Washington, 8 March 2001 (RFE/RL) -- Each of the two political parties now pressing for a vote of no confidence in the current Russian government in order to force new elections may be taking heart from the results of one of two polls released this week which point to the outcome that party seeks.

The Communist Party led by Gennady Zyuganov would lead according to a poll taken by the All-Russian Center for the Study of Public Opinion and reported in the Russian media on 7 March, but the pro-Kremlin Unity party would lead if the results found by the monitoring.ru organization and reported the same day are correct.

The results reported by these two respected polling groups were even more different than their identification of who would take the lead. The All-Russian Center for the Study of Public Opinion (VTsIOM) said that the Communists would win overall with 35 percent, Unity would follow with 22 percent, and then Yabloko and the Union of Rightist Forces would each get nine percent.

Monitoring.ru in contrast said that 18 percent of Russians would give their votes to the Unity party led by Emergency Situations Minister Sergei Shoigu, with another 15 percent voting for the Communists, six percent going for Yabloko and five percent for the Union of Rightist Forces.

Such dueling results are nothing new in any country where surveys are taken. First and most obviously, the monitoring.ru poll has far more people in the undecided camp, so many that its numbers could in fact be consistent with those reported by VTsIOM which appear so very different.

Second, even though these two polling organizations enjoy relatively good professional reputations, each undoubtedly asked the question in a slightly different way and that can skew the results.

And third, both of these polls concern an event that may not happen at all or if it does will only take place at some uncertain date in the future. Because of that, many people are unlikely to have focused on the question and have not decided how they will vote. And even if they think they know what they will do, their views are likely to shift as an actual election date approaches.

But in addition to these general problems with polls, problems found in longstanding democratic countries as well as those making a transition towards democracy, there are problems with polling that are unique to countries with a long authoritarian tradition.

Even in democracies, many people are not inclined to share their opinions on what they see as sensitive issues with poll takers or others. In post-communist countries, many citizens remain even more reluctant to do so, fearful that their answers will not remain private or will somehow be used against them. That attitude is changing, but it has not disappeared.

Moreover, and again in an often more extreme form than in democratic countries, polls taken well in advance of an election often tend to reflect name recognition more than actual support. When state-controlled media report more on one group than another, that too can have a profound impact on people who are uncertain as to where they will actually come down in the polling booth.

And finally, many people in Russia and other post-communist countries, especially this early in the process, are expressing their preferences for the images they have of various parties rather than for the particular candidates and programs of those parties. As the election grows closer, the impact of these longstanding images may decline relative to that of the candidates and programs.

Thus, expressions of support for or antagonism toward the Communist Party may have relatively little to do with who its candidates are or what they are advocating until very close to election time.

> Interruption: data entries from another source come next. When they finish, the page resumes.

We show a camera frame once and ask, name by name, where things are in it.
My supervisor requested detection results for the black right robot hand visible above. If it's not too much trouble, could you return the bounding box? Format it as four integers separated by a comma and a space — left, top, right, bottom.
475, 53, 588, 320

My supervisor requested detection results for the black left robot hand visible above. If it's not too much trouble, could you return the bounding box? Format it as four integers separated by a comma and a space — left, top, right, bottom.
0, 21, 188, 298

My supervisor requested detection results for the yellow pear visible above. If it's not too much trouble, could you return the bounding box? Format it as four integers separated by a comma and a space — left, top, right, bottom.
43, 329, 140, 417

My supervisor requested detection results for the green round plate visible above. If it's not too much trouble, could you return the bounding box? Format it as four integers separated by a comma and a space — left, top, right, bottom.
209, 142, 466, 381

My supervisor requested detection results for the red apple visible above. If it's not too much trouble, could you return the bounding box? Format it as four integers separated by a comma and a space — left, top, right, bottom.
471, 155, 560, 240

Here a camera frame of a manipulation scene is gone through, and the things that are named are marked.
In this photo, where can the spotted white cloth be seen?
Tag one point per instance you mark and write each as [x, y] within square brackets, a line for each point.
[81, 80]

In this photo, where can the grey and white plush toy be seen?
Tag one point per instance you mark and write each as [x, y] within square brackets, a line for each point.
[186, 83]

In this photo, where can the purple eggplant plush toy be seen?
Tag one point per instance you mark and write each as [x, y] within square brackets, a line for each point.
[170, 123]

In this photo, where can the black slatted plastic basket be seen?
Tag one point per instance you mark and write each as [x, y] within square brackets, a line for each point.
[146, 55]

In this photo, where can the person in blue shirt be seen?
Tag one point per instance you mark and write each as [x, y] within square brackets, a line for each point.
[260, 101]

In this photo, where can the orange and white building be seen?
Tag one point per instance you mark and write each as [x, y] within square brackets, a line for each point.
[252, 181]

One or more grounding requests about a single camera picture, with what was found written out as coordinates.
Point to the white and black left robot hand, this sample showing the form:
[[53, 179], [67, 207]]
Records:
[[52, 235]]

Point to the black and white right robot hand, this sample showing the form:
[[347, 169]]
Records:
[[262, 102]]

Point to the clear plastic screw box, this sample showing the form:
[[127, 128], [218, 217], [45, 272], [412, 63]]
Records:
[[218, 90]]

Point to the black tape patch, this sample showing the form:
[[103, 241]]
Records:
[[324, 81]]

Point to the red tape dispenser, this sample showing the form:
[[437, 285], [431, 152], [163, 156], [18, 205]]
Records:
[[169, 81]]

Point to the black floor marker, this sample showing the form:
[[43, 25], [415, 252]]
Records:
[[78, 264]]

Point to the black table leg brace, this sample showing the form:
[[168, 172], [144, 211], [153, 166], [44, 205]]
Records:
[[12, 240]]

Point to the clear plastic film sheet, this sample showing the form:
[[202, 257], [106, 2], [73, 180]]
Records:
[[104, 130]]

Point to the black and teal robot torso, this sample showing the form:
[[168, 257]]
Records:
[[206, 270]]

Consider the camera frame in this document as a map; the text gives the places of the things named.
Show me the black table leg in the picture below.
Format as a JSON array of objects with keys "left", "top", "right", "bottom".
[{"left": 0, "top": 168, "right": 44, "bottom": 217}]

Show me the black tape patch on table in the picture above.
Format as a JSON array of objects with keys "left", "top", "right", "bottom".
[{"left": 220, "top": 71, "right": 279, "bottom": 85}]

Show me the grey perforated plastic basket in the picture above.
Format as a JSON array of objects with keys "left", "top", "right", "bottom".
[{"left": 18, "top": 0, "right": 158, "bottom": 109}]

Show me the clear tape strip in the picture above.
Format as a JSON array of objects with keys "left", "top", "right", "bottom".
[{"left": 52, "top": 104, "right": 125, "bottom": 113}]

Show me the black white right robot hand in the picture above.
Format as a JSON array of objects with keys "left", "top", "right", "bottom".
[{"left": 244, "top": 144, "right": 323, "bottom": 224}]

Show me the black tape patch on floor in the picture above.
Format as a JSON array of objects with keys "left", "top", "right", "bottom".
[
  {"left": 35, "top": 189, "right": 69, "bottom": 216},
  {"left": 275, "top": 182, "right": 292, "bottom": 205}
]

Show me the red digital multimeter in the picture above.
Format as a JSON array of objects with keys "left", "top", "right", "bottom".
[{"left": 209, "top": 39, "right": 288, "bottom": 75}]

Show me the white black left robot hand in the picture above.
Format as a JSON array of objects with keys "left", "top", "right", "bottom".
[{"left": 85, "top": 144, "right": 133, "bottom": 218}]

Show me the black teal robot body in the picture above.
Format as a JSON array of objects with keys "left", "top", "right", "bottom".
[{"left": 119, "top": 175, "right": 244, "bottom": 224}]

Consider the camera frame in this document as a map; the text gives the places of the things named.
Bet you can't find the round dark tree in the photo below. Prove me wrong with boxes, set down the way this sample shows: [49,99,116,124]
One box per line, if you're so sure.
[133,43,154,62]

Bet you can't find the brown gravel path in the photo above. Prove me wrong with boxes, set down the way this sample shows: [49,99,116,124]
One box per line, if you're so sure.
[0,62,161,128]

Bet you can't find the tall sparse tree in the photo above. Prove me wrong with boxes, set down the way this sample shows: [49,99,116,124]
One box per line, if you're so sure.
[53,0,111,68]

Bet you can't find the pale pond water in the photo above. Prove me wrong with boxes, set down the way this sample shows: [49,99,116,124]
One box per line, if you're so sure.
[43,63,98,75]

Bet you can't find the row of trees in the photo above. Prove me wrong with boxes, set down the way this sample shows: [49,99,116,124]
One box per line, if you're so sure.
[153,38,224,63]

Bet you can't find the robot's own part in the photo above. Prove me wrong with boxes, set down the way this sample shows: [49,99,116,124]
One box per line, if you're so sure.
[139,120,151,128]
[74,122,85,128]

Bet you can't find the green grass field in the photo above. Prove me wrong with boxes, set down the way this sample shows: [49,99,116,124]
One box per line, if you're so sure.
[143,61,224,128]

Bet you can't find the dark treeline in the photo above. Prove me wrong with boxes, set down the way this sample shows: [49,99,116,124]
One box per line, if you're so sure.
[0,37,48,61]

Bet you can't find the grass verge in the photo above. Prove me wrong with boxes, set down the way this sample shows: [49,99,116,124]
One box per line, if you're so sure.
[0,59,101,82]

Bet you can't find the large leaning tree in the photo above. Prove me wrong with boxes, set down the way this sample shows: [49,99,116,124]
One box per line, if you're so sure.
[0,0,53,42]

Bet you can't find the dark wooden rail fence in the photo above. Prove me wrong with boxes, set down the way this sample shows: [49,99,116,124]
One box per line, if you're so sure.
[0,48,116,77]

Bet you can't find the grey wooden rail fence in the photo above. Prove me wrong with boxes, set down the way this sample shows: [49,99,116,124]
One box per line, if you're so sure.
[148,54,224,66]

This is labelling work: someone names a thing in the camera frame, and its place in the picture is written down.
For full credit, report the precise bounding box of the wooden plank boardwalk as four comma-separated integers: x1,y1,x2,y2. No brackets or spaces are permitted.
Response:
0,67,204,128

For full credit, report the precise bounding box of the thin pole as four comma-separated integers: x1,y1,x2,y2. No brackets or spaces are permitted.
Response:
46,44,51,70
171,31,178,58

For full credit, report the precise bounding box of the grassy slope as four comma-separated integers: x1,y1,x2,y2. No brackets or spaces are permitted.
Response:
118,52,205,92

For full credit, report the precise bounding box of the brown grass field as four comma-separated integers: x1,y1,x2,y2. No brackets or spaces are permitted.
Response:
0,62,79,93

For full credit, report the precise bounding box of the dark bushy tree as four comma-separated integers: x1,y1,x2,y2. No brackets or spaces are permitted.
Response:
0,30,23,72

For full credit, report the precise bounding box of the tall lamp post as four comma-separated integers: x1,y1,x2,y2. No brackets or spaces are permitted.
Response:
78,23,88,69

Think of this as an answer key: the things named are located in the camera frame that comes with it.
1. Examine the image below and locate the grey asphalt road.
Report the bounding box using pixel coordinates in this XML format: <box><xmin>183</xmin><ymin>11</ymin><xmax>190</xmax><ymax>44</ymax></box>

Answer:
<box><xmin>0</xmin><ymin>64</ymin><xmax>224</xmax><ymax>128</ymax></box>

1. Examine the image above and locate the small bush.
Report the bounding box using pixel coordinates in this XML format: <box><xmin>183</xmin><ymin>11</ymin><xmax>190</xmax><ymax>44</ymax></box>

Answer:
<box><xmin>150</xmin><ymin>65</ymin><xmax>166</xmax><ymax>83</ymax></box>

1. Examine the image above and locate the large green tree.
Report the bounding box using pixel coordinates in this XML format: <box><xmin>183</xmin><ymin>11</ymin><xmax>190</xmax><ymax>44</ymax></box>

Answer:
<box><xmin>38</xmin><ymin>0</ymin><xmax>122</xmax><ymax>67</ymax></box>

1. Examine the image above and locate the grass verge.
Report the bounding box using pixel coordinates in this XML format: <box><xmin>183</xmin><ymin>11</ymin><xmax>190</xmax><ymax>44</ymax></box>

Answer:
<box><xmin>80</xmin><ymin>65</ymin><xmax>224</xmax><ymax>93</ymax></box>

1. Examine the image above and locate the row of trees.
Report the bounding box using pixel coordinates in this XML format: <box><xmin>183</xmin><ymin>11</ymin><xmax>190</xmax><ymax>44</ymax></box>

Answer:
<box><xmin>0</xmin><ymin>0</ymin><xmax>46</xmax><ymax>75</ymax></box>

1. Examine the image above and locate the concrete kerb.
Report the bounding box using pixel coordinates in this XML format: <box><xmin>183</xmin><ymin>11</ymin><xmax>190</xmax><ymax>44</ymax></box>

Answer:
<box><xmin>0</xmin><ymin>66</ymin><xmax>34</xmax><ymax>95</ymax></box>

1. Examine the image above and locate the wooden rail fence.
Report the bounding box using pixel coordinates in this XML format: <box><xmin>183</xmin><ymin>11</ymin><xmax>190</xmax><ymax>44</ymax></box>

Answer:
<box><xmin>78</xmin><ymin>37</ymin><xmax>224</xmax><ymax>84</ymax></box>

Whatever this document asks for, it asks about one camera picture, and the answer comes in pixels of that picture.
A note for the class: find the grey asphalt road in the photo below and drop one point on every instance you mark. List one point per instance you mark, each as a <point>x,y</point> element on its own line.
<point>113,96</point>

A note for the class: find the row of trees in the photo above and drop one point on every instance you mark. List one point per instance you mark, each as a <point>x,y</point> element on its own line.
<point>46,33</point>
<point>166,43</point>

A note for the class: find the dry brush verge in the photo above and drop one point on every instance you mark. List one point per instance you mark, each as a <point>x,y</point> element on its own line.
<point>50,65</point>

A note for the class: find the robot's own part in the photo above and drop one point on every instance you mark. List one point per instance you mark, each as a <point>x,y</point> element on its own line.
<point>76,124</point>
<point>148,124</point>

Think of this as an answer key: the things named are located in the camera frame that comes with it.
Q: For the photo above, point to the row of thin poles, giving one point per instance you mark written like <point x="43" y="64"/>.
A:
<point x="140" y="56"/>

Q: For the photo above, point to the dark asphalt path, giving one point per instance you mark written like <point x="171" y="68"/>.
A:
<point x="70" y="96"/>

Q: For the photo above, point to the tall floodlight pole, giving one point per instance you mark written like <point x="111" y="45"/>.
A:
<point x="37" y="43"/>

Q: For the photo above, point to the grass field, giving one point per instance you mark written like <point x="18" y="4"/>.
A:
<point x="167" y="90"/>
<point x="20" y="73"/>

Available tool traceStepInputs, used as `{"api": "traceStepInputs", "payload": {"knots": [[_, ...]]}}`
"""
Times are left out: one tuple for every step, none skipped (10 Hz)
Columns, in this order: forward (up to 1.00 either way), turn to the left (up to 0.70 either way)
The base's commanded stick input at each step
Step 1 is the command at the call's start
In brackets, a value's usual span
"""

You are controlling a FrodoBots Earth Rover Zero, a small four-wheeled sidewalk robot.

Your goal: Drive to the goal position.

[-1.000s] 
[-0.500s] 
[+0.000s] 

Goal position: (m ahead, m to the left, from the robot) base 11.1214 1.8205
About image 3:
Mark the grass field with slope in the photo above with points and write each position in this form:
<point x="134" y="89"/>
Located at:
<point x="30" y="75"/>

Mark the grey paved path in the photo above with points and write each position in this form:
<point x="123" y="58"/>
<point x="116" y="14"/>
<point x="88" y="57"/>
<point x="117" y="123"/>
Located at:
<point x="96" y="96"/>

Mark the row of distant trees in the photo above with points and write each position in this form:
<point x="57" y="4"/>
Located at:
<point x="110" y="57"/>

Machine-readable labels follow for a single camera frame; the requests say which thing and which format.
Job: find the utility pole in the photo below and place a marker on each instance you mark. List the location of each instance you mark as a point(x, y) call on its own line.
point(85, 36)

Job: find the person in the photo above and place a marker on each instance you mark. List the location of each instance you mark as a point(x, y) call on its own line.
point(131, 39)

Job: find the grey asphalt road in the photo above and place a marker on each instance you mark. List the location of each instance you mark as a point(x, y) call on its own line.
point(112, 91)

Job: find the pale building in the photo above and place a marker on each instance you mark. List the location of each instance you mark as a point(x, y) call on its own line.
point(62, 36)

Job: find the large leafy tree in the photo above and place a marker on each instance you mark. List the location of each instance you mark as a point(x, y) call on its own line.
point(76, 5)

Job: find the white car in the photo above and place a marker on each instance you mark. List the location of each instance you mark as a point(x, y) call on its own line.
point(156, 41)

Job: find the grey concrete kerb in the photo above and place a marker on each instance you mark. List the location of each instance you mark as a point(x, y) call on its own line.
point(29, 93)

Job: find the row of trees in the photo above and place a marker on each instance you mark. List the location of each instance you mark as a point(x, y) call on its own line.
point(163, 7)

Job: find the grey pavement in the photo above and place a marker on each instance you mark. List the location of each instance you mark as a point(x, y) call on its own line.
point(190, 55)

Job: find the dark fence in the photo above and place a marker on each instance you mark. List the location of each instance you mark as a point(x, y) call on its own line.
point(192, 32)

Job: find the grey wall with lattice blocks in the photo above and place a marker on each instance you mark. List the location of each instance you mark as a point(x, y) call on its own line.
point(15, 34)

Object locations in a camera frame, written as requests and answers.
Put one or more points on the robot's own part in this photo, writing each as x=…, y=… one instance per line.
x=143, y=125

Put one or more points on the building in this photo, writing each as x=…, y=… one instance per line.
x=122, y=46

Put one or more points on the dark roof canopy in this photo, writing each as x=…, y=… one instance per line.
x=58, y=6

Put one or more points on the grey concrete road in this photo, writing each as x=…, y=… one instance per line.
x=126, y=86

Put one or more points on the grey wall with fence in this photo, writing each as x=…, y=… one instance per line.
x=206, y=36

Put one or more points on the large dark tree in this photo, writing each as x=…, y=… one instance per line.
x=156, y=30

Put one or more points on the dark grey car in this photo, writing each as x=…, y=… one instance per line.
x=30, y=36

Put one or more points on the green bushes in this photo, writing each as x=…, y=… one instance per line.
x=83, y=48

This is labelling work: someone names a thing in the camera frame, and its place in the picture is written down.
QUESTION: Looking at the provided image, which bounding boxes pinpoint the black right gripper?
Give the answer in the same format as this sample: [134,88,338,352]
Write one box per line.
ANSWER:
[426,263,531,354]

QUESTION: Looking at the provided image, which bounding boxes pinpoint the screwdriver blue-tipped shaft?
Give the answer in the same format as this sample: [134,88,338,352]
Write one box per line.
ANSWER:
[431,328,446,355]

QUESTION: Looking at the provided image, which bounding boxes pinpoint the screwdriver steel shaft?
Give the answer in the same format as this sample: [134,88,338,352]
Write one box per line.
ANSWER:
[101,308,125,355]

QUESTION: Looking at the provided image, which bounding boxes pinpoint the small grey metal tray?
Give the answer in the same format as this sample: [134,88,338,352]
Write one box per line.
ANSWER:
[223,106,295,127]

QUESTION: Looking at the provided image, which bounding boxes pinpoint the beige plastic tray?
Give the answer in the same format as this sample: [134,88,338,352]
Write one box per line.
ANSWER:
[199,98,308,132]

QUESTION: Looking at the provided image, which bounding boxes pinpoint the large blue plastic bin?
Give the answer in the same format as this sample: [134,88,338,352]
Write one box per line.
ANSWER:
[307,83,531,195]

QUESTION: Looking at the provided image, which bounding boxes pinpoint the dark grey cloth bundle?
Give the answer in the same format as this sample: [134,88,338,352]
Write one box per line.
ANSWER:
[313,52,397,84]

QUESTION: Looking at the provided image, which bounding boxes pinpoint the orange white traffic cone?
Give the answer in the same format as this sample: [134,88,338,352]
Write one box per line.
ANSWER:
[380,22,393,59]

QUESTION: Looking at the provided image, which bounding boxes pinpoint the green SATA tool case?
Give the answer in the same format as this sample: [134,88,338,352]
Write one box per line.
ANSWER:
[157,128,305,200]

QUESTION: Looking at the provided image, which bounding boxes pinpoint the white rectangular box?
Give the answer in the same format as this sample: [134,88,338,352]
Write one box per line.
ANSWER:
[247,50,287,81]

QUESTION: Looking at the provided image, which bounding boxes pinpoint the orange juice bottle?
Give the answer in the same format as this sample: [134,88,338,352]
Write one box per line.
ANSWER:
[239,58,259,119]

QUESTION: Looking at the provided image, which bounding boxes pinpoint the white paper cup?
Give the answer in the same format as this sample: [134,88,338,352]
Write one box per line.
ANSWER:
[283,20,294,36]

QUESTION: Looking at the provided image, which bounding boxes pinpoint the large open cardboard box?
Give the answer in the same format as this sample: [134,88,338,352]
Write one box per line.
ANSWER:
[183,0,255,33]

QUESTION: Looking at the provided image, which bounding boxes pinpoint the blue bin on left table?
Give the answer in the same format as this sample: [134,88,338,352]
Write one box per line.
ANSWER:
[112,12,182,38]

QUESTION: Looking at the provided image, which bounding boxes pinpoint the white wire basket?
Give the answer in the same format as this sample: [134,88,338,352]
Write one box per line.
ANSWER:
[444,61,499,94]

Given how far the polls are apart on this possible election, perhaps the wisest observations being made in Moscow are from those who acknowledge that no one actually knows what would happen if elections were called. Russia's senior election official Aleksandr Veshnyakov made an even more cautionary note, observing this week that in unsettled times, elections tend to become unpredictable and those who are not supposed to have a chance sometimes in fact win.